→ Your objective
Only the lines below starting at the one containing "Everything in this" and ending at the one containing "orange glass pitcher: (+4, -7, +4)" belong in the answer, each copied exactly.

→ Available data

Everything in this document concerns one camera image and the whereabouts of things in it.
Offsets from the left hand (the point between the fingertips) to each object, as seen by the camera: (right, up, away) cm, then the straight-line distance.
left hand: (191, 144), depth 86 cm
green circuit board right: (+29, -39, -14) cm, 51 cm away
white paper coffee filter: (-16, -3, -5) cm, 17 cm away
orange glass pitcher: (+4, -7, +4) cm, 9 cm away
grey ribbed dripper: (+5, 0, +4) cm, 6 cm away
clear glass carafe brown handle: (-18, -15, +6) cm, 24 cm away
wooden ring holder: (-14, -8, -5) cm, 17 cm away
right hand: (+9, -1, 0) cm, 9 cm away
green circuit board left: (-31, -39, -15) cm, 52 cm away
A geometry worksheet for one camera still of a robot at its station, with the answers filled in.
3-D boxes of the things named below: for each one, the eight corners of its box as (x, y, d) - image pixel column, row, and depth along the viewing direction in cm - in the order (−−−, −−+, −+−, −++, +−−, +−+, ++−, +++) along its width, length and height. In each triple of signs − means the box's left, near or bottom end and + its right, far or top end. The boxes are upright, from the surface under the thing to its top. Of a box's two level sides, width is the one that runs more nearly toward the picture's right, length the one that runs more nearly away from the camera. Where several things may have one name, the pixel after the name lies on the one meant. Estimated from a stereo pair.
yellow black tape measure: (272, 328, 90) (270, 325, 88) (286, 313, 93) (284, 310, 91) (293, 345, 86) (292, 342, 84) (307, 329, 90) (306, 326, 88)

--

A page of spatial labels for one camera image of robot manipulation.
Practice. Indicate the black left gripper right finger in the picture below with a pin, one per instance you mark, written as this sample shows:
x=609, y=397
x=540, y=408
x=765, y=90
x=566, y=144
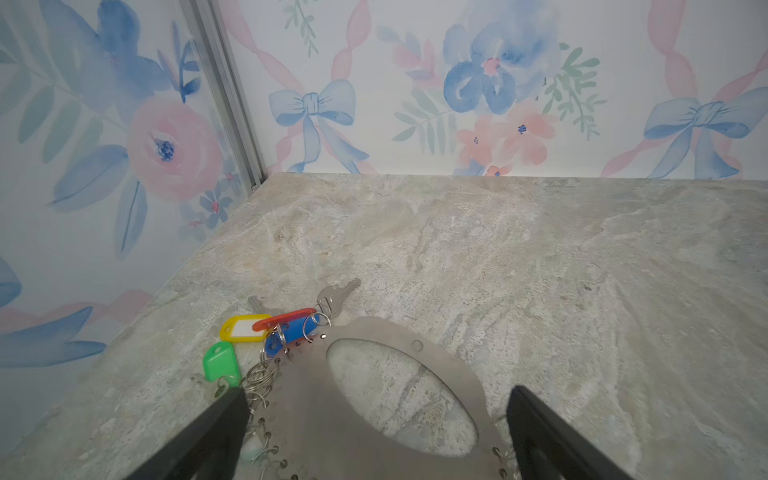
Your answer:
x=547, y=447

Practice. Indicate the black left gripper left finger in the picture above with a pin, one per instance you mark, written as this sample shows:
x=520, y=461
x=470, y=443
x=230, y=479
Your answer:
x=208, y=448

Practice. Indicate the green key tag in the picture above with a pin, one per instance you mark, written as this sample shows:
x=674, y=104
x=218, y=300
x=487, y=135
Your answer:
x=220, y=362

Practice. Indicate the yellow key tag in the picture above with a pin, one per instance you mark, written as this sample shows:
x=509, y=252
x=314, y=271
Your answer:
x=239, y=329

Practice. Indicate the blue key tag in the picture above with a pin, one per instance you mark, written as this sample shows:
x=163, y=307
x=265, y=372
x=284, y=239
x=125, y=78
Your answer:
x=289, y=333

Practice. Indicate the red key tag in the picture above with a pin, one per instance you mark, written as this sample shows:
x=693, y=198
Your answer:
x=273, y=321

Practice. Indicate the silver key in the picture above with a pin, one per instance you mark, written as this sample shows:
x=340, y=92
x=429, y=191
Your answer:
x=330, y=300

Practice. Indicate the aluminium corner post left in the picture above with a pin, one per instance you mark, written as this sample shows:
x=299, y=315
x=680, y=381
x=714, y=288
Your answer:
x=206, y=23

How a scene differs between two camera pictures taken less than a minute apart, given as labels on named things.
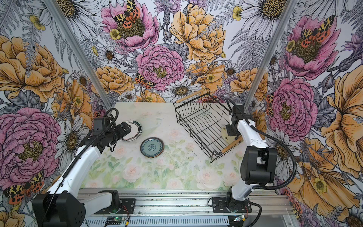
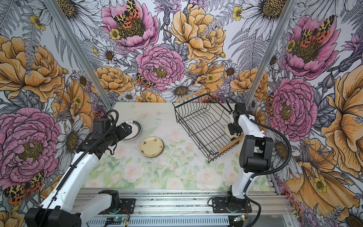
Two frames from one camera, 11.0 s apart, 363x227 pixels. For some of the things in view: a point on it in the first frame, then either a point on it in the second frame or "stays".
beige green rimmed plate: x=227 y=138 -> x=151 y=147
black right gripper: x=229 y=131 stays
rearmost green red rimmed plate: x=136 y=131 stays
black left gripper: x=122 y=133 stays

→ Answer section
Everything in this document concerns one camera image and the whereabouts of things in it.
Offsets from the left hand (the point between the fingertips) to each object, as seen by the camera: (right, up, away) cm, then the straight-line distance.
left hand: (191, 144), depth 86 cm
green circuit board right: (+29, -39, -14) cm, 51 cm away
white paper coffee filter: (-16, -3, -5) cm, 17 cm away
orange glass pitcher: (+4, -7, +4) cm, 9 cm away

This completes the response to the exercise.